§ **RECORDED DATA**
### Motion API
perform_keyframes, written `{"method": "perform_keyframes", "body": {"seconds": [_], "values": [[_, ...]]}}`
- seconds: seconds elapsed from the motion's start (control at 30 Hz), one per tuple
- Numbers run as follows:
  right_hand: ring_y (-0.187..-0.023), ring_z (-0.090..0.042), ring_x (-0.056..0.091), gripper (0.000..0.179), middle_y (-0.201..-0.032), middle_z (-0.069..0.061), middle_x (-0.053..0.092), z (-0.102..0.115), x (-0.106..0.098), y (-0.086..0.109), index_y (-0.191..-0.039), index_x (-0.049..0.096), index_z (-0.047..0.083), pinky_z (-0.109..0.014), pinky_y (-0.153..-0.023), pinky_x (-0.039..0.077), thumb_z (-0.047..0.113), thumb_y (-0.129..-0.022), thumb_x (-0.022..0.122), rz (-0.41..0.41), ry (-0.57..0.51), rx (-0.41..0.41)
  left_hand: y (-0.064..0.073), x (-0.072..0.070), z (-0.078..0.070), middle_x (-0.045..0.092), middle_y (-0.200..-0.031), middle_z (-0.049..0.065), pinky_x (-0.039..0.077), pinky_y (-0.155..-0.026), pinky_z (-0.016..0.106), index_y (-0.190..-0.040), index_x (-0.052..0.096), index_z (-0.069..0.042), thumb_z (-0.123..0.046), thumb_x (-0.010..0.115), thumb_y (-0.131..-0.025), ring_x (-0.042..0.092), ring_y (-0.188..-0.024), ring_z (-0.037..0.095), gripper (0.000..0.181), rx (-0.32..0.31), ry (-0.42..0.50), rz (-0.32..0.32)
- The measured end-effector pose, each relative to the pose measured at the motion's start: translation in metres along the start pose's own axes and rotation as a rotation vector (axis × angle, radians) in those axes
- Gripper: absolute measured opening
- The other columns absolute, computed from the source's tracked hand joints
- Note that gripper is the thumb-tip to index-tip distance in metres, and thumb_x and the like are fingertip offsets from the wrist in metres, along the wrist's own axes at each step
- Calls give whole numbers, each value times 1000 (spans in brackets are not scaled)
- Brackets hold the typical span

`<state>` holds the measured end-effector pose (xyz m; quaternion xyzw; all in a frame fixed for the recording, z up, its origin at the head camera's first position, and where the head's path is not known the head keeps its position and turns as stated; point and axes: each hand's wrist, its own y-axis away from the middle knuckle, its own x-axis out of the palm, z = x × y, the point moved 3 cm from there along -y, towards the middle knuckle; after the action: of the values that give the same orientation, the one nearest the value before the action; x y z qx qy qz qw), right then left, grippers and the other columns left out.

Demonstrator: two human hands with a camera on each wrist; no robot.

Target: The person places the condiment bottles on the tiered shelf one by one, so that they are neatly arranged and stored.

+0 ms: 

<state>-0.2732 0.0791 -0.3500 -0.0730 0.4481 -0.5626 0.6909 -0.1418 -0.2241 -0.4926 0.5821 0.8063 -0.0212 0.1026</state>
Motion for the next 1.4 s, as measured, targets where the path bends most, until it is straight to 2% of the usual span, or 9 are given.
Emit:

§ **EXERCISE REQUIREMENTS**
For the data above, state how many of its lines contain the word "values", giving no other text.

§ **OUTPUT OF THE TASK**
2